I'm looking for some killies, will any one have them at the auction?


----------



## Pamela (Apr 21, 2010)

poiuy704 said:


> I'm looking for some killies, will any one have them at the auction?


I've seen killifish at the auctions before. Guppies too.


----------



## charles (Apr 21, 2010)

Normally, the killie club will bring lots to the auction


----------



## misl (May 1, 2010)

VANCOUVER AQUATIC HOBBYIST SOCIETY'S

2012 ANNUAL MONSTER AUCTION

Proceeds to Project Piaba

Sponsored in part by Hagen. See the new Fluval Sea Innovative Products for the Marine Hobbyist. 
Click on the following links for coupons on Fluval Sea Supplements and Fluval Marine Salt.

Donators and Supporters

King Ed Pets Frazer Aquarium Noah's Pet Ark

Aqua flora Nurseries Miyabi Aqua Design

Seachem products Canadian Aquatics

Where Saint Pius X Church
1150 Mount Seymour Road
North Vancouver BC V7G 1R6 
When Saturday November,17,2012. 
Bring Registration and sign in starts at 8:00 am.
Auction starts at 10:00 am.

Auction Reminders
•Our Annual November Auction is less than 3 weeks away.
•Everyone should arrive with a filled in form.
•Forms will be available at the auction.
•Forms are on the website for downloading.
•Sellers need to bring a filled in sellers form.
• Buyers need to bring a filled in buyers form.
•This will help avoid congestion and keep things moving.
•If you wish to sell and have not registered yet please send an email to [email protected] .
Volunteers
•This auction is run by volunteers, the more we have the smoother the day goes.
•We need volunteers to sign up for several duties.
•Set up in the morning, starting at 7:30.
•Check people in in the morning.
•Kitchen help, perhaps you have a spouse that is attending that doesn't mind missing a bit of the auction.
•Runners to take the items to the winning bidders.
•Assisting with the video of all the items as they are auctioned.
•Helping out at the membership desk.

Please email if you can help out. [email protected]

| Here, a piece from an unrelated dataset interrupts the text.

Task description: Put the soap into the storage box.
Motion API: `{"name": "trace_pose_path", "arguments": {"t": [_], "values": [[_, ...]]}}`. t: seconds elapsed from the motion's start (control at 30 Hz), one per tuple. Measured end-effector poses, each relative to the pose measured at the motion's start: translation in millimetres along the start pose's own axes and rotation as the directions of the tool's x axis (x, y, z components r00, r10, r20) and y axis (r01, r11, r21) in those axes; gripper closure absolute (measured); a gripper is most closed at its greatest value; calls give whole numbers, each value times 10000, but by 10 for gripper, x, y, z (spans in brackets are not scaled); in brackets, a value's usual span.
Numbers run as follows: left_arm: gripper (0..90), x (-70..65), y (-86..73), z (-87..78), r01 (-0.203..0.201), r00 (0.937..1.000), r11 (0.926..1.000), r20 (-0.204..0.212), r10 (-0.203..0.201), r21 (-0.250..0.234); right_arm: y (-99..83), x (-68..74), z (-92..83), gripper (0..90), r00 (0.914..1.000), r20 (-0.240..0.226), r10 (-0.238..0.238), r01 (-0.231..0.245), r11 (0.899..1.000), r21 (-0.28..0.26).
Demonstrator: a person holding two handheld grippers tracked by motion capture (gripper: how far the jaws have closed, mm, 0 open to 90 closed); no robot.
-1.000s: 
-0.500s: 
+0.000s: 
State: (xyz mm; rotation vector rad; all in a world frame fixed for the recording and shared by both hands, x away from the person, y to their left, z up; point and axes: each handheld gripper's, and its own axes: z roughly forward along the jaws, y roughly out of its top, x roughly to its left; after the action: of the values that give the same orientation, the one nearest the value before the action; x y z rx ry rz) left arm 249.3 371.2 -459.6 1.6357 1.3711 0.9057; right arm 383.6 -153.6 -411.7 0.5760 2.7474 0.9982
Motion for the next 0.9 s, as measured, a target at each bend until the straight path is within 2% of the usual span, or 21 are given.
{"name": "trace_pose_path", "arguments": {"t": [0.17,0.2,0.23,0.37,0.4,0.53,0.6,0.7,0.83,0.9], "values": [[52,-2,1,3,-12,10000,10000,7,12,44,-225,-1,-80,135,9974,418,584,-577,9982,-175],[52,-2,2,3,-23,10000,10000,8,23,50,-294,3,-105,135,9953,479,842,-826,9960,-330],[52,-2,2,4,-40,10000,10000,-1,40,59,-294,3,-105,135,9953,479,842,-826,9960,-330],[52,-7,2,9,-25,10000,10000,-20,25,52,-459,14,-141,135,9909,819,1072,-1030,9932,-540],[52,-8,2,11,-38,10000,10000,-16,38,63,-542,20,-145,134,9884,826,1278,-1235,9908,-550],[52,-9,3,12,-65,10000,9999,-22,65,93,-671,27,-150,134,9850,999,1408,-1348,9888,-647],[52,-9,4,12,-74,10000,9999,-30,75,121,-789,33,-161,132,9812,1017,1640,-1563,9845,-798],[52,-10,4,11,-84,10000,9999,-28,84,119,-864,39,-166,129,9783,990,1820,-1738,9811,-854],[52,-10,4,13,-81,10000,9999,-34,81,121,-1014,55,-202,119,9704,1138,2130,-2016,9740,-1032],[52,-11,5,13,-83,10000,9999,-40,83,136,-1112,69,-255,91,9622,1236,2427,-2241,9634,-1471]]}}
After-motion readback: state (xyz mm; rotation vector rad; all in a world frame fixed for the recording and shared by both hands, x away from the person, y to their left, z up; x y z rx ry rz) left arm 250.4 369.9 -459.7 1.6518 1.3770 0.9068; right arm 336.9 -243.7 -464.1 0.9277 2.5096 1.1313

VAHS ANNUAL AUCTION sponsors and donators

•This year Hagen has donated $1000 of Fluval Sea Innovative Product including a Fluval G3 filter and a Fluval Spec aquarium.
•Graham at Noah's Pet Ark West Broadway has donated a 10 gallon aquarium kit for the childrens raffle prize.
•Edward at Fraser Aquarium is donating a box of fish.
•Ron at King Ed Pets donated a box of aquarium supplies.
•There will also be Piaba carvings once again.

Registration

Please email [email protected]

follow on Twitter | friend on Facebook | forward to a friend


----------



## AquaAddict (Dec 4, 2010)

Hi All,

To those with reef tanks, I will be bringing in some zoanthids with polka dots and two pagoda coral frags.

AquaAddict


----------



## Claudia (Apr 21, 2010)

AquaAddict said:


> Hi All,
> 
> To those with reef tanks, I will be bringing in some zoanthids with polka dots and two pagoda coral frags.
> 
> AquaAddict


Wooohhoooo


----------



## arowana_keeper (Oct 28, 2011)

Buyer form requires a club membership number, do I need to be a member to buy from the auction?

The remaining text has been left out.